Tomorrow we head on to Chattanooga, Tennessee. Our days in New Orleans have been delightful. It is different from any other American city. It is a bit of the old world and the new. We will stay in Chattanooga for a day, look around and see the choo choo again and then head off to western North Carolina to see my brother Howard. Howard moved from Cooper City, outside of Miami to a place near Boone to be with his son, who taught at Appalachin State. His son moved from there to Columbia, S.C.
Although Howard is ten years younger than me, I did not know that I had a brother until I was thirty eight years old. I believe that is about the same with him.
Return to September of 1947. My older sister Renee and I and mom were living with my grandmother (and grandfather) on the lower east side of Manhattan. It was an old tenement building with an oft broken elevator (see Big Bang Theory). My mom was working as a waitress at the Mayflower Donut Shoppe at 46th St. and Broadway. She made a decent living and kept us out of poverty with her tips. She had worked there since 1943. She was proud to say that she had served some Broadway and movie stars, who came in to have a lunch or just coffee and some donuts.
Mom went out a great deal on weekends with various gentlemen (no it’s not what you think). She used to model her outfits that she was going to wear on her dates. Sometimes, she would even introduce us to the men that she was serious about. All seemed calm and settled until one day. Mom announced that she was having a nervous breakdown. Today we might call it a bunch of different things, but then is was n.b.
She told my sister and grandmother that she had to go to Florida to recuperate. I never really knew if she told anyone, including her sisters, the truth of her condition.
Fast forward to November 22, 1977. Once again it was my birthday (same as President Kennedy’s assassination), and I was all ready to have a sumptuous meal with my wife and children. That February I was named Superintendent of Schools in Kutztown and things were going pretty well (other than the state shutting down our junior high school).
I was called to the phone by Carol, who told me that it was my mom on the phone. This is the conversation as I can reconstruct it. “Hi mom, I guess you were calling me to wish me a happy birthday.” “Son, I have a skeleton in my closet.” “Mom, what’s the matter?” “You have a brother,” she exclaimed, I thought that she was kidding me so I said, “I always wanted a brother.” She shouted, “No, I mean it, you have a brother and he is coming to see me. He found me.”
By this time, I knew that there was something going on way beyond my ability to understand. I found that she was very serious. After a few moments, I remembered that she had been in Florida from September of 1947 to May of 1948. It was starting to make some sense.
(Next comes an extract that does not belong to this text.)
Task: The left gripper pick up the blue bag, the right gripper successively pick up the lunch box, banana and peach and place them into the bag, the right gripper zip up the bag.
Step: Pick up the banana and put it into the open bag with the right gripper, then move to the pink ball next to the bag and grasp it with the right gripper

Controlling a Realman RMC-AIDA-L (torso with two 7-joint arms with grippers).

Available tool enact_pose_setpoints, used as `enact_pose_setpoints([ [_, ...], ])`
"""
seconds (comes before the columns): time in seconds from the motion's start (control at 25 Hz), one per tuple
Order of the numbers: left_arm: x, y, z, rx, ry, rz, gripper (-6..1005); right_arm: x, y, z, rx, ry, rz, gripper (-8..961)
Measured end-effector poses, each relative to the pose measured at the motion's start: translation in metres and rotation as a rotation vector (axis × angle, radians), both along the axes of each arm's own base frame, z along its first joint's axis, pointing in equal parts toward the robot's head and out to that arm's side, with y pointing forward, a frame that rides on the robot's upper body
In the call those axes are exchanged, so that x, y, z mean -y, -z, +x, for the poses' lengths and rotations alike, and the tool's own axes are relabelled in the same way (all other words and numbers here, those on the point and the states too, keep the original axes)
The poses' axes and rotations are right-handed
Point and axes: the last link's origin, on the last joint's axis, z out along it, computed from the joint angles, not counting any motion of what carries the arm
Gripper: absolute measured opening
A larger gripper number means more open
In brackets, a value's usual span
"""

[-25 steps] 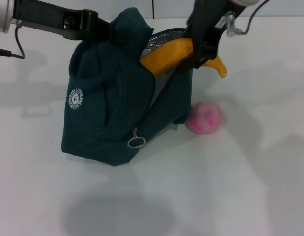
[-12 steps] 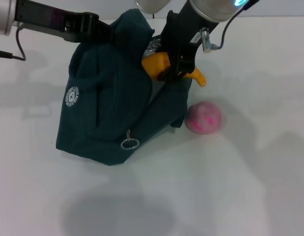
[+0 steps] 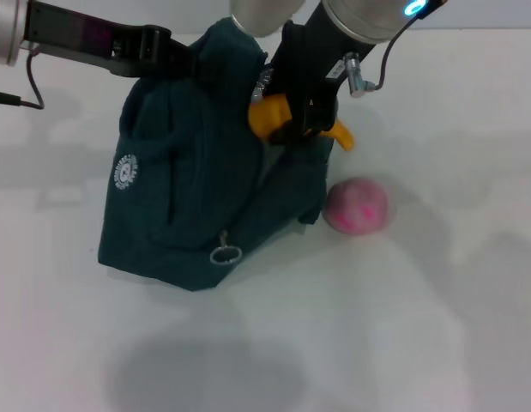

I asked about my new (old) brother. I am not sure that she told me his name, but explained how he found her. Remember this is her explanation.
There had been a middle man in those days to take a child from a woman and have the child adopted by another couple. This middle man (woman) had left some indication, so that my brother could find it. He contacted her and somehow my brother (Howard, by this time) could actually find my mother. He was coming up to New York to visit his wife’s family. He decided to meet his birth mother.
My mother told me that she was going to tell him that my father was also his father. I told her that unless they had frozen sperm in 1943, he would not believe her. I asked her who Howard’s father was, and she did not answer me.
Actually, she never answered either me or Howard. We really don’t know. I have tried to piece some things together with Howard, but all that we can come up with is some gentleman that used to visit my mother, even after she was remarried. My older and younger sisters had no idea either.
Carol and I went down to Florida at the holidays in 1977. Carol’s parents had moved down to Ft. Lauderdale earlier in the year. When we landed at the airport, I saw Howard and immediately knew that he was my brother. There was something about his smile and mannerisms. Carol thought so too. Howard and his wife were very gracious to us. They are wonderful people along with their children Dan and Bonnie.
They also have four grandchildren, of whom they are very proud. We see them from time to time. Howard came up to my 70th birthday bash. He has told me about his adoptive parents. They were not people with a great deal of means. I guess Howard and I share that kind of economic hardship. Although he had two parents and I had one, there is something similar about how we were brought up
Howard and Jan have done very well for themselves. Howard has been a successful CPA with some very big time clients. He is retired now in Western North Carolina and still does some work.
As the years have gone by, we have gotten to know each other. Yes, I always wanted to have a brother and by god, I have one.